Alauddin and his master had a very strong emotional relationship that held lifelong. Historical sources compare this relationship with the relationship Jacob had to his son Joseph, for Bahauddin had no son of his own. Bahauddin was so anstonished because of Alauddin's potential as Saint that legends say, he had seen Muhammad himself in a dream, who ordered him to give his daughter's hands in marriage to his descendant Alauddin.

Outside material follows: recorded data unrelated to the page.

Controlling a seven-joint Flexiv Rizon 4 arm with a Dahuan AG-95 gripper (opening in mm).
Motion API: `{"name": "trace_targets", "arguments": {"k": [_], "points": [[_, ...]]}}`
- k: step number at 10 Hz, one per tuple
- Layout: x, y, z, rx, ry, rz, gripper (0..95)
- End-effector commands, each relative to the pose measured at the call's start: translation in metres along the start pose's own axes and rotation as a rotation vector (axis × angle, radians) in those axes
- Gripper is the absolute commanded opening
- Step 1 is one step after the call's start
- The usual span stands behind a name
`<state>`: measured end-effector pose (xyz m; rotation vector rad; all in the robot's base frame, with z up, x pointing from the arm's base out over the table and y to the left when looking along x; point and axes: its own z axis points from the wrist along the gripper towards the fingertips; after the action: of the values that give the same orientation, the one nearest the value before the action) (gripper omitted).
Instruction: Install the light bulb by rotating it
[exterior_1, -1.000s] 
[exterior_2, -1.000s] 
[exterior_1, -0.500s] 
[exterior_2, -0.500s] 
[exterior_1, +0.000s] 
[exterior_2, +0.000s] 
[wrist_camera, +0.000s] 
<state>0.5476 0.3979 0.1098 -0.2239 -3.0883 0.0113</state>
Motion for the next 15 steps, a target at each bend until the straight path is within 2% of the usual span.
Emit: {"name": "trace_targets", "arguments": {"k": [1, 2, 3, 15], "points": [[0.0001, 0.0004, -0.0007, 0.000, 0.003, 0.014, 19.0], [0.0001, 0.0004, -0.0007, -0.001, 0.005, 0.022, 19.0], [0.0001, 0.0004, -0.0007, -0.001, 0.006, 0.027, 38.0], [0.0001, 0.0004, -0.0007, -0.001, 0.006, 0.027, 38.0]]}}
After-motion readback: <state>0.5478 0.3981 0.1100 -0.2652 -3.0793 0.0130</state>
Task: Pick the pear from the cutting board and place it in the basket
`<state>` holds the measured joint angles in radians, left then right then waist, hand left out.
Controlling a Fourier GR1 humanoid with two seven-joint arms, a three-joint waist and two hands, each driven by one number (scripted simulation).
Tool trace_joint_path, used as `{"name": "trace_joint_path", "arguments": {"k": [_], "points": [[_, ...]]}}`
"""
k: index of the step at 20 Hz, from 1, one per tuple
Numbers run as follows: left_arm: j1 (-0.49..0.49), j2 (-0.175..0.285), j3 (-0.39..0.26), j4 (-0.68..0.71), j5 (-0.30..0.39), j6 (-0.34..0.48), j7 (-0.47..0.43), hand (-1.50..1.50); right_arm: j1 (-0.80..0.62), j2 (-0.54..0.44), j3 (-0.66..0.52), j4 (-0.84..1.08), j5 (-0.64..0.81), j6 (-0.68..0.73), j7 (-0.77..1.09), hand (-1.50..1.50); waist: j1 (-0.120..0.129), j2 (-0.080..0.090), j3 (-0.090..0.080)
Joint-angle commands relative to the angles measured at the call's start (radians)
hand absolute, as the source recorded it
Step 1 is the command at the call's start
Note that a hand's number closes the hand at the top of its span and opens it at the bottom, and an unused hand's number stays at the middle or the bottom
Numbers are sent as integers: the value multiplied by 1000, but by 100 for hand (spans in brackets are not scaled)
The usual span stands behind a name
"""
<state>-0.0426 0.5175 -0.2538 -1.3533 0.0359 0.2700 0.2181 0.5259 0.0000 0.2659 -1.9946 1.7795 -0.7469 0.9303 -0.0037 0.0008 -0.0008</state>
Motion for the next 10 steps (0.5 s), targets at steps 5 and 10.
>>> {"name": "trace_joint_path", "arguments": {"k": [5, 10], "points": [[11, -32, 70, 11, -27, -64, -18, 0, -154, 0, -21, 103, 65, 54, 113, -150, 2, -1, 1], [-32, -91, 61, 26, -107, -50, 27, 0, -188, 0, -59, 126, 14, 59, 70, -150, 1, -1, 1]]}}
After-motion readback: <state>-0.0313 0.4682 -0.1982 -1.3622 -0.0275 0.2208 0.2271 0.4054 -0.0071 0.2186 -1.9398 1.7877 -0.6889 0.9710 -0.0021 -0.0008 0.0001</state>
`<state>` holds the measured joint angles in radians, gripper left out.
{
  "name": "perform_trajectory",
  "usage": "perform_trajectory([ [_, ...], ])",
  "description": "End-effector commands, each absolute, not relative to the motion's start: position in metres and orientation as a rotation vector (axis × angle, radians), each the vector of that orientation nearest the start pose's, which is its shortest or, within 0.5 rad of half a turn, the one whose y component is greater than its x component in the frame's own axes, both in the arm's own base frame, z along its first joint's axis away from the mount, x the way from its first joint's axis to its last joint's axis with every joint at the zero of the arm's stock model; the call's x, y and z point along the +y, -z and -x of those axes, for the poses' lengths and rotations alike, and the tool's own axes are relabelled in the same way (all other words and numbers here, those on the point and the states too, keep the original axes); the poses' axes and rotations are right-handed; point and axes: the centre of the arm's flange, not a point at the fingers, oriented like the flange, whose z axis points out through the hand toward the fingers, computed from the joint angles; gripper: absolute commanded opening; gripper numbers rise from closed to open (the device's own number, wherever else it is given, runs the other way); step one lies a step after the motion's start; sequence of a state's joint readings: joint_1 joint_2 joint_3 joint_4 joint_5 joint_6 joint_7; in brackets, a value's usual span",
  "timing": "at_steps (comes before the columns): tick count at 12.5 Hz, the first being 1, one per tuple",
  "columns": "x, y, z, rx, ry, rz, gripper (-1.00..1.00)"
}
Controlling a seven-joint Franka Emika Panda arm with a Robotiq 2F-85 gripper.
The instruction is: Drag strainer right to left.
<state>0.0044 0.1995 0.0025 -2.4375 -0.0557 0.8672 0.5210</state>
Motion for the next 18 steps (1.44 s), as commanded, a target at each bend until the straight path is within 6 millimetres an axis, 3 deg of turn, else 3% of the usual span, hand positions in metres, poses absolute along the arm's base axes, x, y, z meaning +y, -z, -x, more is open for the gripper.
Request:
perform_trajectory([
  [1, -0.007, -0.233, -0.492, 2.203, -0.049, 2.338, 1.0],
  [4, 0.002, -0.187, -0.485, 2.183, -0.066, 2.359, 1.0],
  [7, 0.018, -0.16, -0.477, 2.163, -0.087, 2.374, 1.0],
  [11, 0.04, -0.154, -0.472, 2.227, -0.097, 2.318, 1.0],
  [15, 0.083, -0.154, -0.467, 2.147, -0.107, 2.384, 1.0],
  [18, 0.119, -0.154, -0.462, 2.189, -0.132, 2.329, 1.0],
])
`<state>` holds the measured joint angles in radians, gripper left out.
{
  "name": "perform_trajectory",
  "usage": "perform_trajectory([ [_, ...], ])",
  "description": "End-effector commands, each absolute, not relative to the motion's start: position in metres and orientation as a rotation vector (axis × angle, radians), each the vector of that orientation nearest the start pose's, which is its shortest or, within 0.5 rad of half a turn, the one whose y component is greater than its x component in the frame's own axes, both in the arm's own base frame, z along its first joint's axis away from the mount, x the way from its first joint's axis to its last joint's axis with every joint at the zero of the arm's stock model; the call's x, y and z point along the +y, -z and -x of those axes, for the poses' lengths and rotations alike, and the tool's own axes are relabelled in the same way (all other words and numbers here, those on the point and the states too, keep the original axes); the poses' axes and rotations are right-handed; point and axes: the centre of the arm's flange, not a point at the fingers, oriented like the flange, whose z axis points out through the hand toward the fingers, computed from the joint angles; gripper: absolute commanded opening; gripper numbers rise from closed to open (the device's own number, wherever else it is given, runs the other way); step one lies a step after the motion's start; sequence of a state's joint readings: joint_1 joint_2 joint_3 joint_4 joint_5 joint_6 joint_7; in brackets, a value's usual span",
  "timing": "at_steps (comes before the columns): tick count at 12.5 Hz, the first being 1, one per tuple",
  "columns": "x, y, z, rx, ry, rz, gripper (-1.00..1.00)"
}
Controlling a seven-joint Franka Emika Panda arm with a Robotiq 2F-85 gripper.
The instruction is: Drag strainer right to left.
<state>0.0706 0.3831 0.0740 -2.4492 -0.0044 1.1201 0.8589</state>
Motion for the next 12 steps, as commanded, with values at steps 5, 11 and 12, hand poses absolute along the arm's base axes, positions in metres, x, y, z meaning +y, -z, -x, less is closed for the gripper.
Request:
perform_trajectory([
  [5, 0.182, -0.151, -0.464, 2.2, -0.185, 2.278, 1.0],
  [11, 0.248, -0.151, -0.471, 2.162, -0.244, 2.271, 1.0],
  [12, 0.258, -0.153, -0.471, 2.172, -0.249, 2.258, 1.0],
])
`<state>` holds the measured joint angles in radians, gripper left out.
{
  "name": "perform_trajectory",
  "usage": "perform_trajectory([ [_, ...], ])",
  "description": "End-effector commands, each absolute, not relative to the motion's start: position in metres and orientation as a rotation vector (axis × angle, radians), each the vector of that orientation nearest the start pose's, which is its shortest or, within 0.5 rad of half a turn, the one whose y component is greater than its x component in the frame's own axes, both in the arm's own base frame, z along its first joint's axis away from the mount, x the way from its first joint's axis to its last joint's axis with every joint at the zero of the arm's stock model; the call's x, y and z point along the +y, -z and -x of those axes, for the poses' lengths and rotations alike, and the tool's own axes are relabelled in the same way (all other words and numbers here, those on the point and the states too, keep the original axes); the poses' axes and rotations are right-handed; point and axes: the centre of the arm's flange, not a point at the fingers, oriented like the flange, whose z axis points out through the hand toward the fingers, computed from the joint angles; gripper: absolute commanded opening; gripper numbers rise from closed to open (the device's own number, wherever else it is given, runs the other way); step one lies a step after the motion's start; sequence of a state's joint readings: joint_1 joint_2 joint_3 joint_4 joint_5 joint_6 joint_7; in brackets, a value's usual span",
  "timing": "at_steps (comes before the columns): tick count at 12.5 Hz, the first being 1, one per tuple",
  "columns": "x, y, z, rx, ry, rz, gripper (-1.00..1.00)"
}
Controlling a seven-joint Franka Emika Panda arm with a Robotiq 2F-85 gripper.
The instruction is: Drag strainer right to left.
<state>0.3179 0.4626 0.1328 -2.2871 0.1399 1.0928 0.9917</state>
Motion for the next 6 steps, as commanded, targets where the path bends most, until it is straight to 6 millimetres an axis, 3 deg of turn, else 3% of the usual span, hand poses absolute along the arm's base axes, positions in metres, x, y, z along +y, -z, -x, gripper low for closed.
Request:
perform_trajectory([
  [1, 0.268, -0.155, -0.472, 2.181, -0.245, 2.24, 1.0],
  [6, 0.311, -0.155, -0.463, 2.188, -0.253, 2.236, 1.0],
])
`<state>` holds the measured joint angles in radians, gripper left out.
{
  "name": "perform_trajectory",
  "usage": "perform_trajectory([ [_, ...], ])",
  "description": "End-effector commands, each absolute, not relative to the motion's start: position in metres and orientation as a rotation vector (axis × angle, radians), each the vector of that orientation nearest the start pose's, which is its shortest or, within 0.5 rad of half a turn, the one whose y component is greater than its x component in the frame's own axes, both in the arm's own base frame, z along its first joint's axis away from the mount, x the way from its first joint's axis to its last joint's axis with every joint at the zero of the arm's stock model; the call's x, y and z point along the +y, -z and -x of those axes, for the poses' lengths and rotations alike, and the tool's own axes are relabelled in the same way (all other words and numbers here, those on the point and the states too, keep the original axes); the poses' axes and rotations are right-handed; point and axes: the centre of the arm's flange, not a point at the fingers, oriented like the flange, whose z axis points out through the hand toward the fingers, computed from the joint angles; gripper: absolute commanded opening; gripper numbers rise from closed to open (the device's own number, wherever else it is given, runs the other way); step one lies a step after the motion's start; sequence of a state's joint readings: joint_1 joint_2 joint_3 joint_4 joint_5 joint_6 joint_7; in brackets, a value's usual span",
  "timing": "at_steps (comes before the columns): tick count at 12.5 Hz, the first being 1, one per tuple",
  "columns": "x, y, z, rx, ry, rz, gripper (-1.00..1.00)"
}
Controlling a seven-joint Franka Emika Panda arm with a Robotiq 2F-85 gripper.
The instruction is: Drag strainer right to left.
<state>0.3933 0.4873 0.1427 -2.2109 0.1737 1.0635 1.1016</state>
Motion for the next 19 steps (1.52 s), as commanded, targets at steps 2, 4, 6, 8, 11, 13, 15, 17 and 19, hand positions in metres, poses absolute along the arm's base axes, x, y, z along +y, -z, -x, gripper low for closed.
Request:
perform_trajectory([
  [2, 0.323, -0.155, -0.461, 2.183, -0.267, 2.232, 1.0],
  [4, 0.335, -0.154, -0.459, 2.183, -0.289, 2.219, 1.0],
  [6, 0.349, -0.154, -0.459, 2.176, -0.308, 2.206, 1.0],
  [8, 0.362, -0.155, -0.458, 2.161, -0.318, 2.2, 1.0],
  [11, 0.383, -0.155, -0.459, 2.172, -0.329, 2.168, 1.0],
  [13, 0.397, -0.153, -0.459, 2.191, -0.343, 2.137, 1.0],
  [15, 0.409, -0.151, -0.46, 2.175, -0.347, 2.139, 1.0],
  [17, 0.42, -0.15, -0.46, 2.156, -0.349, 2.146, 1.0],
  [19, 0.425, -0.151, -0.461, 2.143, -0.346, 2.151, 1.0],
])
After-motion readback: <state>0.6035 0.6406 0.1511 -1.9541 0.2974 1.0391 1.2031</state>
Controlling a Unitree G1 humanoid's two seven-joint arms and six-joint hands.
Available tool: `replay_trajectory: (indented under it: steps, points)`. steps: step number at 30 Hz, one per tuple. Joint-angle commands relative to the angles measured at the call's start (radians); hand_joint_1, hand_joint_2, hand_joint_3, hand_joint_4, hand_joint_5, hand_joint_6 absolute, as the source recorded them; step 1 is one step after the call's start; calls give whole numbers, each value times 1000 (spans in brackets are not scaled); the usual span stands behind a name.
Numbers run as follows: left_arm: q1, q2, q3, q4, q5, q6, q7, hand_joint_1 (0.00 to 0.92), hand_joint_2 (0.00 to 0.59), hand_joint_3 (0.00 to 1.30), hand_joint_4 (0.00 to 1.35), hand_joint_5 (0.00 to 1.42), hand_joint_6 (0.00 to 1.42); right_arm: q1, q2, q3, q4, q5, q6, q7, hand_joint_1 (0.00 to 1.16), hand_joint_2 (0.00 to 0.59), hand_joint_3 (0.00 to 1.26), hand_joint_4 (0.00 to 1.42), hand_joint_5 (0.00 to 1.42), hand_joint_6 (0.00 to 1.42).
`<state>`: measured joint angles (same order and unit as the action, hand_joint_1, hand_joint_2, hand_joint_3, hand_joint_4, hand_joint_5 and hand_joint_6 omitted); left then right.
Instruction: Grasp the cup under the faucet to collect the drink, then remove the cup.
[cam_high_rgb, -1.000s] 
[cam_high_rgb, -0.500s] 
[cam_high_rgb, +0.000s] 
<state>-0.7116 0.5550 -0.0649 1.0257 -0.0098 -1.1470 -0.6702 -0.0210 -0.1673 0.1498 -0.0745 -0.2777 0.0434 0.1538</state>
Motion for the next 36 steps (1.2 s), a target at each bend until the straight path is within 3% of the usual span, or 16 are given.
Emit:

Alauddin issued Khwaja Hasan and Khwaja Hussein, who were the spiritual and judicial heirs of Bahauddin, for he only had two daughters.

== Ancestry ==
According to old historical sources Khwaja Alauddin's ancestry traces back to Muhammad after 19 generations.
His lineage is as follows:
- Muhammad
- Fatima al Zahra and Ali ibn Abi Talib
- Imam Hussein ibn Ali
- Imam Ali ibn Hussein Zayn al Abideen
- Imam Muhammad Al-Baqir
- Imam Jafar al-Sadiq
- Imam Musa Al-Kadhim
- Al-Amir Sayyid Mir Ibrahim ibn Musa al-Murtadha
- Sayyid Abu Bakr
- Sayyid Abdul-Haq
- Sayyid Jafar
- Sayyid Muhammad Rumi
- Sayyid Abdullah
- Sayyid Musa
- Sayyid Hussein
- Sayyid Qasim
- Sayyid Abu Bakr Reza
- Sayyid Abdullah Zarbaksh
- Sayyid Muhammad Khwarezmi
- Sayyid Alauddin Attar

== Legacy ==
He taught many accomplished scholars, like Khwaja Yaqub Charkhi, dedicated himself to many charity projects and advised the contemporary rulers, who asked him for advices. His descendants follow his footsteps until today. His descendants are prominent Sufi saints, Islamic scholars, Grand Muftis, preachers, commanders and diplomats. His bloodline and line of succession goes through his two sons Hasan and Hussein.